University of Pittsburgh Medical Center Pittsburgh, PA, United States
Amanda Robinson and Kathryn Torok, Pediatric Rheumatology, Children's Hospital of UPMC, Pittsburgh, PA
Background/Purpose: Juvenile systemic sclerosis (jSSc) is a systemic fibroinflammatory autoimmune disease characterized by skin fibrosis and multiple extracutaneous manifestations. A proportion of children with jSSc have overlap disease, exhibiting features of other autoimmune diseases. There are no universally accepted classification criteria for this subset of patients. Though data is limited, recent adult and pediatric studies suggest that overlap disease represents a distinct clinical entity. This study evaluates the baseline clinical and serologic characteristics of patients with juvenile systemic sclerosis with overlap disease as compared to those without overlap features.
Methods: A cross-sectional study was performed using baseline visit data from patients enrolled in the National Registry for Childhood Onset Scleroderma (IRB PRO11060222), a prospective clinical and research registry of patients with juvenile-onset scleroderma evaluated at a single tertiary care institution with an associated multidisciplinary jSSc clinic. All patients fulfilled the 2013 ACR/EULAR criteria for SSc. Demographic, serologic, clinical, and laboratory data of interest were extracted.

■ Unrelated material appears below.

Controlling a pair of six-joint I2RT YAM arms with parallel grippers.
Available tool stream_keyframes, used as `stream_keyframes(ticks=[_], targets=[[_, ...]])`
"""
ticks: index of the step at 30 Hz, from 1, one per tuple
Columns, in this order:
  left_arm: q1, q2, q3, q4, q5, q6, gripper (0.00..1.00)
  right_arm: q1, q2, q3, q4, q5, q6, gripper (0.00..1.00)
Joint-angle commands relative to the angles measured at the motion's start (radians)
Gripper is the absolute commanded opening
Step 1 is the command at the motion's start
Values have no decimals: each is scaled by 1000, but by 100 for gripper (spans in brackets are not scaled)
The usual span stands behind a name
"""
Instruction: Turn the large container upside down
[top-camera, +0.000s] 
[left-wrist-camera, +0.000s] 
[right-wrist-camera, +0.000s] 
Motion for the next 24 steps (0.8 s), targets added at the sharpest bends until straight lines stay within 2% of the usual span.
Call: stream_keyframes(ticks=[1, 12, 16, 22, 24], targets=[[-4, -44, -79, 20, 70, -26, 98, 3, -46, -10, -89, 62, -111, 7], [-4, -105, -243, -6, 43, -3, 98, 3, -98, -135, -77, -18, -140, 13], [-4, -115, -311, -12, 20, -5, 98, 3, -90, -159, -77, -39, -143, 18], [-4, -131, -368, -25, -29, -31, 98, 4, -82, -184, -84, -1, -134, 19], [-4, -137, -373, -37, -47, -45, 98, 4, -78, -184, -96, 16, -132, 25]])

A comparison between jSSc with overlap disease and those without overlap features was performed using chi-square and Mann-Whitney U tests (significance defined a p < 0.05).

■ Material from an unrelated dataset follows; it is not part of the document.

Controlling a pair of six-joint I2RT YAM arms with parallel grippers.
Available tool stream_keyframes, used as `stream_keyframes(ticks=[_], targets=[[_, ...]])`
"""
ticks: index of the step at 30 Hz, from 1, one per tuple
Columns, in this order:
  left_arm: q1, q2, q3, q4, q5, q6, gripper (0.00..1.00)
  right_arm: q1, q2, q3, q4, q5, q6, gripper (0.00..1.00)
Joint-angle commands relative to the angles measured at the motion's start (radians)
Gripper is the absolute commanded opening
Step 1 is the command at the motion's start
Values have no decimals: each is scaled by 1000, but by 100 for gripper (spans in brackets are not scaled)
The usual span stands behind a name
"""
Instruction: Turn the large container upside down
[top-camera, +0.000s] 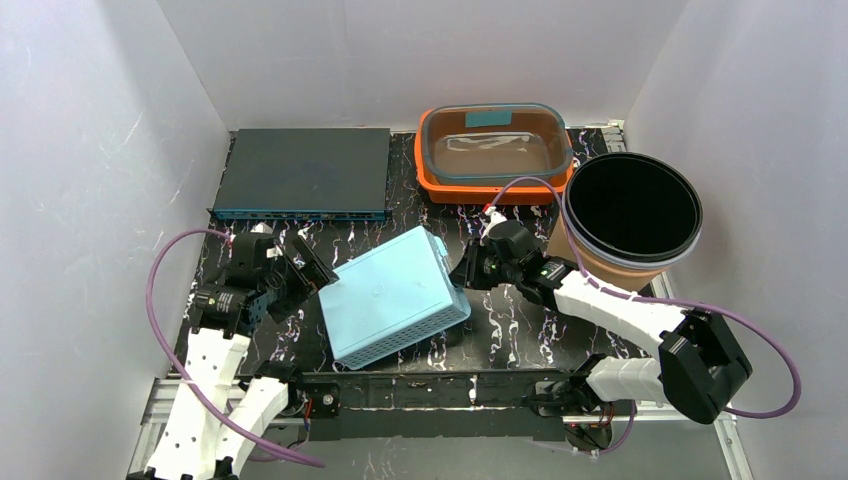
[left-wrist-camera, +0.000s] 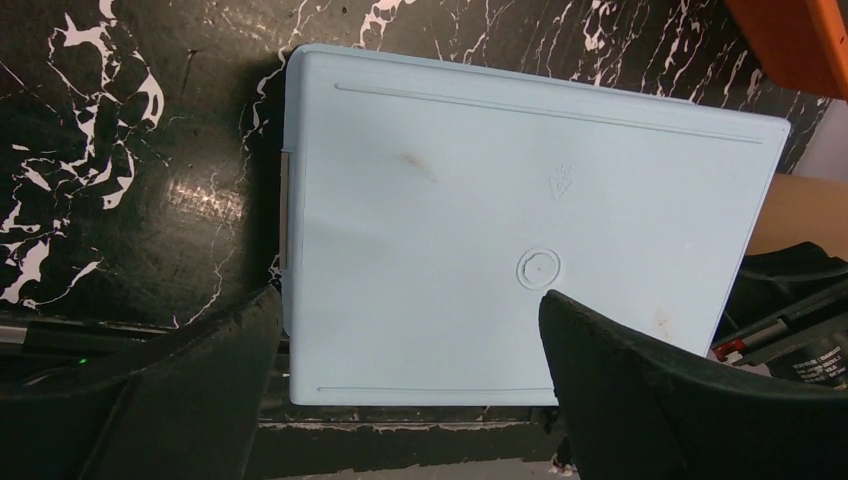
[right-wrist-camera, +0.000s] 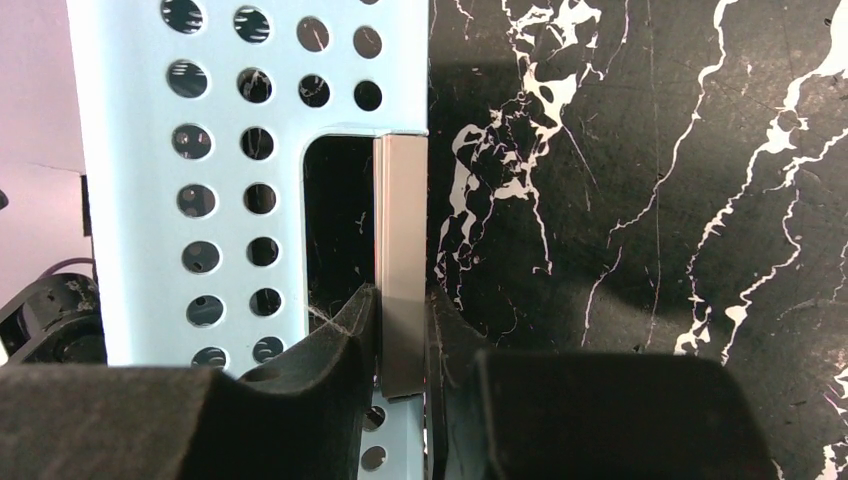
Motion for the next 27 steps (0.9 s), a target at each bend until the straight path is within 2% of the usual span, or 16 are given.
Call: stream_keyframes(ticks=[1, 4, 6, 15, 22, 27], targets=[[-4, -27, -15, -33, -53, -27, 98, -1, 1, -20, -33, 52, -7, 26], [-4, -34, -43, -28, -36, -50, 98, -2, 9, -20, -33, 48, -9, 29], [-4, -35, -65, -20, -20, -58, 98, -2, 20, -11, -58, 53, -13, 42], [-4, -34, -101, -24, 14, -66, 98, 0, 12, 46, -133, 58, -66, 50], [-4, -32, -91, -64, 5, -46, 98, 0, 7, 125, -182, -68, -110, 63], [-4, -6, -62, -143, -20, -14, 96, 48, 3, 179, -268, -112, -123, 79]])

Results: Data for a total of 51 patients with jSSc were extracted. Of the jSSc patients that did not have overlap features (n = 36 (71%)), 64% had diffuse cutaneous, 14% had limited cutaneous, and 22% had unclassified subtypes. Overlap disease was relatively common (n = 15 (29%)). Of those with overlap disease, myopathic features were common (Table 1). One overlap disease patient had SLE and 2 patients had psoriatic arthritis. Patients with overlap disease were more likely to be male (47%) and have any musculoskeletal involvement (100%), myositis (60%), weakness (60%), and Gottron papules (40%) (p < 0.05). Autoantibody prevalence was significantly different between groups. Patients with overlap disease were more likely to be U1-RNP or PM-Scl antibody positive (27% and 40% respectively), while patients without overlap features were more likely to be Scl-70 positive (p < 0.05). Age at disease onset, age at baseline visit, race, modified Rodnan skin score (mRSS), prevalence of other organ system involvement, and laboratory studies of interest were otherwise similar between groups (Table 1).

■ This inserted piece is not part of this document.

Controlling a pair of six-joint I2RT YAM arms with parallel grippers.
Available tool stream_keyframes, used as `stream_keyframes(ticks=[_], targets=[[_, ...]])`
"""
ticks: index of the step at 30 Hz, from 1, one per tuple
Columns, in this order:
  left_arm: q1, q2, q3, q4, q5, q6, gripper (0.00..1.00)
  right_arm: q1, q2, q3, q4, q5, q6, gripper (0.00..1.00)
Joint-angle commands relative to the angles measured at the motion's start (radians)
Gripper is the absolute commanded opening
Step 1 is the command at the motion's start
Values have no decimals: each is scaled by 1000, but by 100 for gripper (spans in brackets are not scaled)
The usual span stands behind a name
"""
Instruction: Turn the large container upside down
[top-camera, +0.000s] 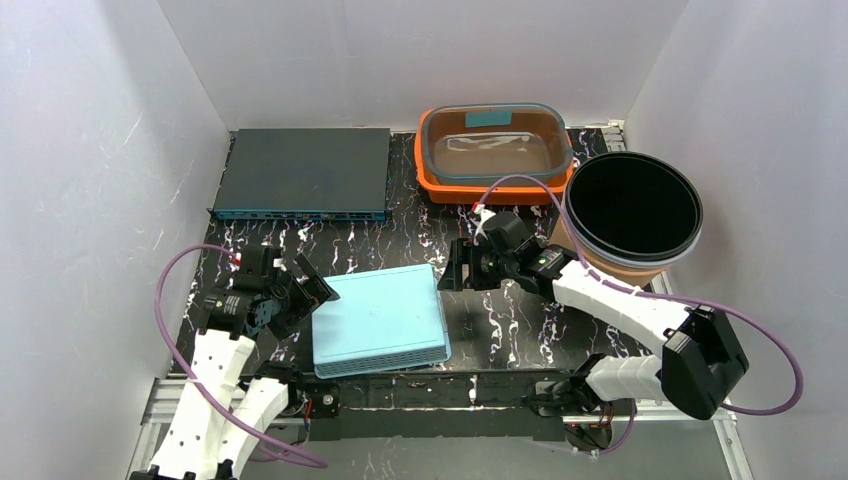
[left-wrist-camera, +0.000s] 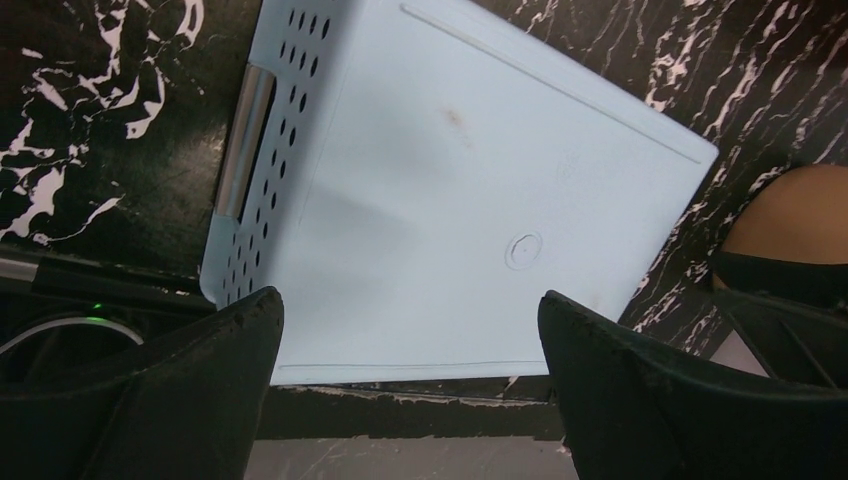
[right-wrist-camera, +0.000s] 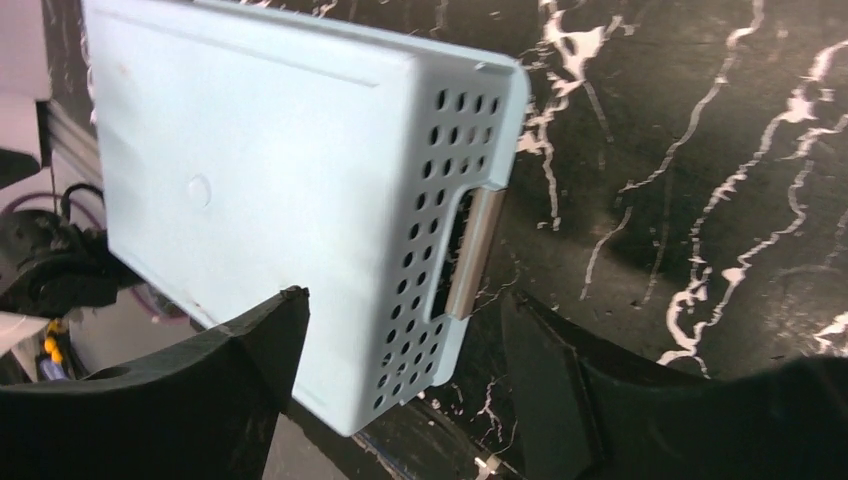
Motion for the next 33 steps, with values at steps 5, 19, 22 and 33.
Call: stream_keyframes(ticks=[5, 19, 22, 33], targets=[[-4, 54, -24, -126, -10, 32, 95, 130, 10, 76, -152, -52, -38, 85], [-4, 197, -67, 110, 128, 28, 90, 143, 239, 96, 137, -170, 72, 88], [-4, 218, -48, 114, 137, 30, 88, 144, 329, 184, 133, -166, 51, 88], [-4, 22, -219, 122, 228, -81, 84, 148, 726, 684, -127, -203, -177, 88]])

Conclusion: Results from a single center jSSc cohort demonstrate significant differences between patients with overlap disease and those without overlap features. Similar to previous studies, overlap disease was common, was associated with more frequent musculoskeletal involvement, and had a unique autoantibody distribution. Interestingly, those with overlap disease were also more likely to be male. Additional clinical and translational studies are needed to further characterize this unique subset of patients. Improved clinical and immunologic characterization of these patients will allow for diminished diagnostic delay, focused evaluation and organ surveillance, and targeted therapeutics.